● **Problem requirements**: Please reproduce the data exactly, excluding any pictures it contains.

BEGIN Collected data

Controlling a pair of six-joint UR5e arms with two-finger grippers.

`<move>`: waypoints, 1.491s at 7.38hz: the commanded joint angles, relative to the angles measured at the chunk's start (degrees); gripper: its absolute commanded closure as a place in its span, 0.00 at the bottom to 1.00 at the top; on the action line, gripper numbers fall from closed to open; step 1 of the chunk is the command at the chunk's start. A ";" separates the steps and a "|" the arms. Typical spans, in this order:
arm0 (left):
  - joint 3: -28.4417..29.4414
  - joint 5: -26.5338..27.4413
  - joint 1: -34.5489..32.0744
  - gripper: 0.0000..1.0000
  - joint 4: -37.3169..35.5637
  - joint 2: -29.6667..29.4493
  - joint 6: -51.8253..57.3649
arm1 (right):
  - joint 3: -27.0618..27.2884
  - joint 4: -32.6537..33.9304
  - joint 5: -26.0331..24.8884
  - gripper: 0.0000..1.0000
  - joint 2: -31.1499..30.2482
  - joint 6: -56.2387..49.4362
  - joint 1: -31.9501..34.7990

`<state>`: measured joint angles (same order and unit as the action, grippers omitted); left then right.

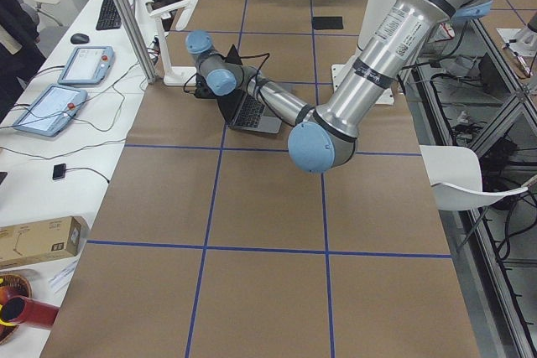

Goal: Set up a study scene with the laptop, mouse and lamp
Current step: 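Drag the laptop by its hinge toward the lamp with the left gripper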

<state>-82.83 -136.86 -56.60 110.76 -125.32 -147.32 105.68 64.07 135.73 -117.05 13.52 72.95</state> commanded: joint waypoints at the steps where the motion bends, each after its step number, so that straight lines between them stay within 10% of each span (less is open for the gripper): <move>1: 0.21 0.19 0.26 1.00 0.24 -1.59 -2.61 | -0.56 0.00 -0.20 0.00 0.06 0.01 -0.09; 11: 0.65 7.04 3.42 1.00 2.09 -4.23 -13.25 | -1.00 0.00 -0.29 0.00 0.15 0.10 -0.09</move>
<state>-82.29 -130.00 -53.17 112.49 -129.24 -159.35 104.73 64.07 135.43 -116.91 13.55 72.86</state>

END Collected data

● **Output of the task**:
Controlling a pair of six-joint UR5e arms with two-finger grippers.

`<move>`: waypoints, 1.491s at 7.38hz: the commanded joint angles, relative to the angles measured at the chunk's start (degrees); gripper: its absolute commanded closure as a place in its span, 0.00 at the bottom to 1.00 at the top; on the action line, gripper numbers fall from closed to open; step 1 of the chunk is the command at the chunk's start. A ";" separates the steps and a "|" the arms. Typical spans, in this order:
arm0 (left):
  - joint 3: -28.4417..29.4414
  - joint 5: -26.5338..27.4413
  - joint 1: -34.5489..32.0744
  - gripper: 0.0000..1.0000
  - joint 4: -37.3169..35.5637
  - joint 2: -29.6667..29.4493
  - joint 6: -51.8253..57.3649
arm1 (right):
  - joint 3: -27.0618..27.2884
  - joint 4: -32.6537..33.9304
  - joint 5: -26.0331..24.8884
  - gripper: 0.0000..1.0000
  - joint 2: -31.1499..30.2482
  - joint 6: -56.2387..49.4362
  - joint 1: -31.9501..34.7990

`<state>`: measured joint angles (same order and unit as the action, grippers omitted); left then right.


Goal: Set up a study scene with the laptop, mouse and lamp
Current step: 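Drag the laptop by its hinge toward the lamp with the left gripper
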
<state>-82.83 -136.86 -56.60 110.76 -125.32 -147.32 105.68 64.07 135.73 -117.05 13.52 72.95</state> commanded: joint waypoints at the steps where the motion bends, each after its step number, so that straight lines between them stay within 10% of each span (less is open for the gripper): <move>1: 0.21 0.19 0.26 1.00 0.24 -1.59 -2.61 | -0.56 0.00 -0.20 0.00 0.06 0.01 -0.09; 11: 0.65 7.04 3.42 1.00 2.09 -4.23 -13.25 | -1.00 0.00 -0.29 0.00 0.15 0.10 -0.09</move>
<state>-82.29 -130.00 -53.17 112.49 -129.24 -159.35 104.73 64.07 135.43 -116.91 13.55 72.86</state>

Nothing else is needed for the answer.